(Data entries)
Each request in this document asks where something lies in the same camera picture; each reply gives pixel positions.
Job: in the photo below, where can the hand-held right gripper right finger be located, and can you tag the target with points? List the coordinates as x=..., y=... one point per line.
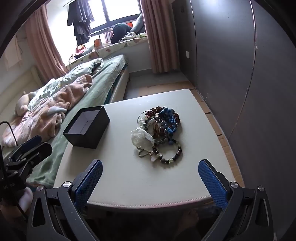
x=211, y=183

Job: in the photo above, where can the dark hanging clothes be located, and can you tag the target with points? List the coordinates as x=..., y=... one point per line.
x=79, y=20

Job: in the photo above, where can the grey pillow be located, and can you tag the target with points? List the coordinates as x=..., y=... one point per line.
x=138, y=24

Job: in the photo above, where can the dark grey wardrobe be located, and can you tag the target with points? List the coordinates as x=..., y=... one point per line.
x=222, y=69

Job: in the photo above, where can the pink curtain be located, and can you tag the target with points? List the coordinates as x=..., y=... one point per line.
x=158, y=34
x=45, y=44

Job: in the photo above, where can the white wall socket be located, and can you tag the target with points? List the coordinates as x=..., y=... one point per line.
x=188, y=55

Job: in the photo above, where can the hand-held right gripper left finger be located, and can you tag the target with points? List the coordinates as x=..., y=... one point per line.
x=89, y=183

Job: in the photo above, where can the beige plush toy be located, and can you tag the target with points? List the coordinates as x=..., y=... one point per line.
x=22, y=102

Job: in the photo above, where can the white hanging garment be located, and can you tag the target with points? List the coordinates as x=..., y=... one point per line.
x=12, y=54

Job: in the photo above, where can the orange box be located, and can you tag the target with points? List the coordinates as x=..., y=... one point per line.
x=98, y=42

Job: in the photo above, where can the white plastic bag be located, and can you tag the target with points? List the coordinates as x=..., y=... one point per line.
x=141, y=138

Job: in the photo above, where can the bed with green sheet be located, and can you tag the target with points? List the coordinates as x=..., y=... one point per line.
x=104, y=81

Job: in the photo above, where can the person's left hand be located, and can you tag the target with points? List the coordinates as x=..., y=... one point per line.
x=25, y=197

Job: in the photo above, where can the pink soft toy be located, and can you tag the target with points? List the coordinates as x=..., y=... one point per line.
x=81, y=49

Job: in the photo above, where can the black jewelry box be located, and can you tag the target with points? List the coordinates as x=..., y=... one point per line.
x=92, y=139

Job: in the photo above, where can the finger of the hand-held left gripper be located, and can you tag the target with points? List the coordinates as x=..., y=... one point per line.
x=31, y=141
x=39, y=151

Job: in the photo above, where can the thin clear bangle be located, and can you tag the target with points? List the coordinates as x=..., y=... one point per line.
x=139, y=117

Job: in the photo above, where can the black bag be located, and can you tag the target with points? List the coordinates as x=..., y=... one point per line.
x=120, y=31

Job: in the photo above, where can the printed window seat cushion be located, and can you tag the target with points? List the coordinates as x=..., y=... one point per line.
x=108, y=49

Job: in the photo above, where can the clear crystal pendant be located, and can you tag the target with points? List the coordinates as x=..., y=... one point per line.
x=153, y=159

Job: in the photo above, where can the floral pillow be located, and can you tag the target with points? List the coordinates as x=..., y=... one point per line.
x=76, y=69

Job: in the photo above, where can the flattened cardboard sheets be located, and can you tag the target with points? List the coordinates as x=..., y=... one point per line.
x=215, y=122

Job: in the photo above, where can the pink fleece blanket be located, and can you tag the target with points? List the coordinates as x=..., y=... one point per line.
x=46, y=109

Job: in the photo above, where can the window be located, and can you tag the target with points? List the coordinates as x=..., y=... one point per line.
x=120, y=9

---

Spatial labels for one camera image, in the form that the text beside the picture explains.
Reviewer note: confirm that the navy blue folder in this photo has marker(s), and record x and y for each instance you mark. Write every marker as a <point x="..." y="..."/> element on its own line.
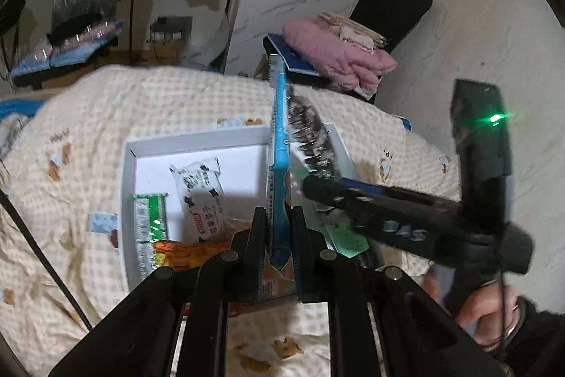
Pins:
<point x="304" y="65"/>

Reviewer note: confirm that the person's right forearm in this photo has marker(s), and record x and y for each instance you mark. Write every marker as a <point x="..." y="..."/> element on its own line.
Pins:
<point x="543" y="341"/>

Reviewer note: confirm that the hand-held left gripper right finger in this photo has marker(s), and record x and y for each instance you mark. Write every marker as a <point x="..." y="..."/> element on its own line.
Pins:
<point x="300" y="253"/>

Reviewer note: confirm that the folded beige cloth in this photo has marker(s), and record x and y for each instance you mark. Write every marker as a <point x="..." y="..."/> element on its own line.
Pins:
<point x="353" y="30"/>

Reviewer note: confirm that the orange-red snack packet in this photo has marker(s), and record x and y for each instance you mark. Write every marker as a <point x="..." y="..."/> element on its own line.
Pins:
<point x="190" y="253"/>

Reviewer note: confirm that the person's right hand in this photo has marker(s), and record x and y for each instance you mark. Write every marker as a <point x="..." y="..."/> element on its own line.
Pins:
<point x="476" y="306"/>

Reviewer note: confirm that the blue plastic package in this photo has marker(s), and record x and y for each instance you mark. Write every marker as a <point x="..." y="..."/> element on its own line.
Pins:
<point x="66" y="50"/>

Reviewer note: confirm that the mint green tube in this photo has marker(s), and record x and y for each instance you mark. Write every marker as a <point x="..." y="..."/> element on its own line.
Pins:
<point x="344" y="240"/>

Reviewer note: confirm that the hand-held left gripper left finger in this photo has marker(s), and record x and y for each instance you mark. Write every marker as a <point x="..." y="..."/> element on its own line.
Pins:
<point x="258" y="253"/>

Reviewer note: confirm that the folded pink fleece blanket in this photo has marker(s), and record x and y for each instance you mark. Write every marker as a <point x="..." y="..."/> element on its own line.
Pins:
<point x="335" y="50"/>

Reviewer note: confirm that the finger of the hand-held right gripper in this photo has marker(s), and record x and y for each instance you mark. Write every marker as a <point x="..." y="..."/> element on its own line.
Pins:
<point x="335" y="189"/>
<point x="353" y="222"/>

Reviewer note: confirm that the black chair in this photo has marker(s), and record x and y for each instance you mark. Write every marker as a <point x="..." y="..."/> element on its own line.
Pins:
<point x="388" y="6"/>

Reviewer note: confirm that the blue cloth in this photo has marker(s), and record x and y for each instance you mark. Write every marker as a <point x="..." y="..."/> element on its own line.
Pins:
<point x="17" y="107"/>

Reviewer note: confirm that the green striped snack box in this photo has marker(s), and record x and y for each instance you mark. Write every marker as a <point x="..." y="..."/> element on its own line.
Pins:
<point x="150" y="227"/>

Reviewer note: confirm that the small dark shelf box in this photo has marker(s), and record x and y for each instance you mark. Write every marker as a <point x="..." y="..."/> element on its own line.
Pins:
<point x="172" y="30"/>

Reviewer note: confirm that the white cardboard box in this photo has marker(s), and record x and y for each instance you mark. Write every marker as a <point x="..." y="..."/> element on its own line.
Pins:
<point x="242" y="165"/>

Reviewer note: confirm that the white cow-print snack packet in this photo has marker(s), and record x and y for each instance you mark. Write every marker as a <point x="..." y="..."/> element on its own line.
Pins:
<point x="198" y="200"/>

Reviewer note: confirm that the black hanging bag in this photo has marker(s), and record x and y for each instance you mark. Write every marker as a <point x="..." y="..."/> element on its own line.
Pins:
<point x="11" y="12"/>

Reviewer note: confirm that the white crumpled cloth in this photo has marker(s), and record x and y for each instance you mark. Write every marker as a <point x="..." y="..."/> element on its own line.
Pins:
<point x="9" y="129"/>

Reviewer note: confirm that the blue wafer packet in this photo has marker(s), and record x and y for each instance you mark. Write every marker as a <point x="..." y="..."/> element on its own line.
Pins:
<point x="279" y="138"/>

* * *

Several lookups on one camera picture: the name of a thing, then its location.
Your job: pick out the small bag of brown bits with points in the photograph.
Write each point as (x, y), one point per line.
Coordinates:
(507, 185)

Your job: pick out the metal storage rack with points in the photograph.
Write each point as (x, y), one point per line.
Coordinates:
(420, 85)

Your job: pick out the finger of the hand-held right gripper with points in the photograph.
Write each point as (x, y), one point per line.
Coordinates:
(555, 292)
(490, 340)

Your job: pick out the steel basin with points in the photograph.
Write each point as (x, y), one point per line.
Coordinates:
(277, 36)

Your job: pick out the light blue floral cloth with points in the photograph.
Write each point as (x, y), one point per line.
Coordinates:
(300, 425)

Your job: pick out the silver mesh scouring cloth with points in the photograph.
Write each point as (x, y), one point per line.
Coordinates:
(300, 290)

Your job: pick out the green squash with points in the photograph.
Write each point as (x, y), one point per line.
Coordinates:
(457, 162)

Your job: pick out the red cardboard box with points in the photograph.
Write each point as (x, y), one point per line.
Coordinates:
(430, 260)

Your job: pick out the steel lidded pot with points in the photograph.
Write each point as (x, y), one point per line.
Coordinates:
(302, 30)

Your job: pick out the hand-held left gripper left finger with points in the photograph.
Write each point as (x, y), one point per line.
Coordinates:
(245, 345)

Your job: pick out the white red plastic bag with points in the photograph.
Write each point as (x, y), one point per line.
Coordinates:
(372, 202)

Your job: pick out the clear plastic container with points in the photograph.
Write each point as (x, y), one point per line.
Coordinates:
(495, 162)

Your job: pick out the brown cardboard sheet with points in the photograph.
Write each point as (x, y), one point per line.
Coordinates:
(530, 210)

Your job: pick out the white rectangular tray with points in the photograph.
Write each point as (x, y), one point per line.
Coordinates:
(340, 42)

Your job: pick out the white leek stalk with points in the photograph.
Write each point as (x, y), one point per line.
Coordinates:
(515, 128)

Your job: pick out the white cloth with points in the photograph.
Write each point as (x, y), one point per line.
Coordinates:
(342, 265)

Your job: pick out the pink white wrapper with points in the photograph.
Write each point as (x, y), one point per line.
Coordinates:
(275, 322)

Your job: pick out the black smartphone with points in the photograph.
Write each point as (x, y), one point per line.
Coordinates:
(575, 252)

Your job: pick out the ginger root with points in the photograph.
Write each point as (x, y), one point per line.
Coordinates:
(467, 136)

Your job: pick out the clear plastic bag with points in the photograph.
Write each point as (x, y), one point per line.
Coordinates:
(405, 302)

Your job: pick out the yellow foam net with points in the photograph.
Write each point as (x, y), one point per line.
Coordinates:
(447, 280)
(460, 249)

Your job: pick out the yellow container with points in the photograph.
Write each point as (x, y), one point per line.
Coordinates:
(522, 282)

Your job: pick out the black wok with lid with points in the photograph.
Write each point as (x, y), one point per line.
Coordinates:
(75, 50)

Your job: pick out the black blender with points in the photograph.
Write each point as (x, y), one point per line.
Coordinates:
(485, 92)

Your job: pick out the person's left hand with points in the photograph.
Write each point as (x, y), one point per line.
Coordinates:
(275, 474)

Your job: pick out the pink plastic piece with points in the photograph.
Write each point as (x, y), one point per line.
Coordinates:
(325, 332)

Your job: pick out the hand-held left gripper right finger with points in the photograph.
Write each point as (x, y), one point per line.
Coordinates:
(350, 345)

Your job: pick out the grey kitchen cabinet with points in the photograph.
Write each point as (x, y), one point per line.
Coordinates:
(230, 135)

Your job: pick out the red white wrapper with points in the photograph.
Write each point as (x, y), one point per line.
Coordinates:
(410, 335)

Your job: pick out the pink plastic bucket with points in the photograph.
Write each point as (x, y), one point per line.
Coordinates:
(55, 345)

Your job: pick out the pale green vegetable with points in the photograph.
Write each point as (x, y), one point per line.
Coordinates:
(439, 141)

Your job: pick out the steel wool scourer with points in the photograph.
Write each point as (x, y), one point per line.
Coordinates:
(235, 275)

WORK REQUEST.
From the data above, copy each line that holds "steel".

WRITTEN SOLUTION.
Your job: pick out the steel basin with points in the photograph.
Your job: pick out the steel lidded pot with points in the photograph.
Your job: pick out the steel wool scourer with points in the photograph.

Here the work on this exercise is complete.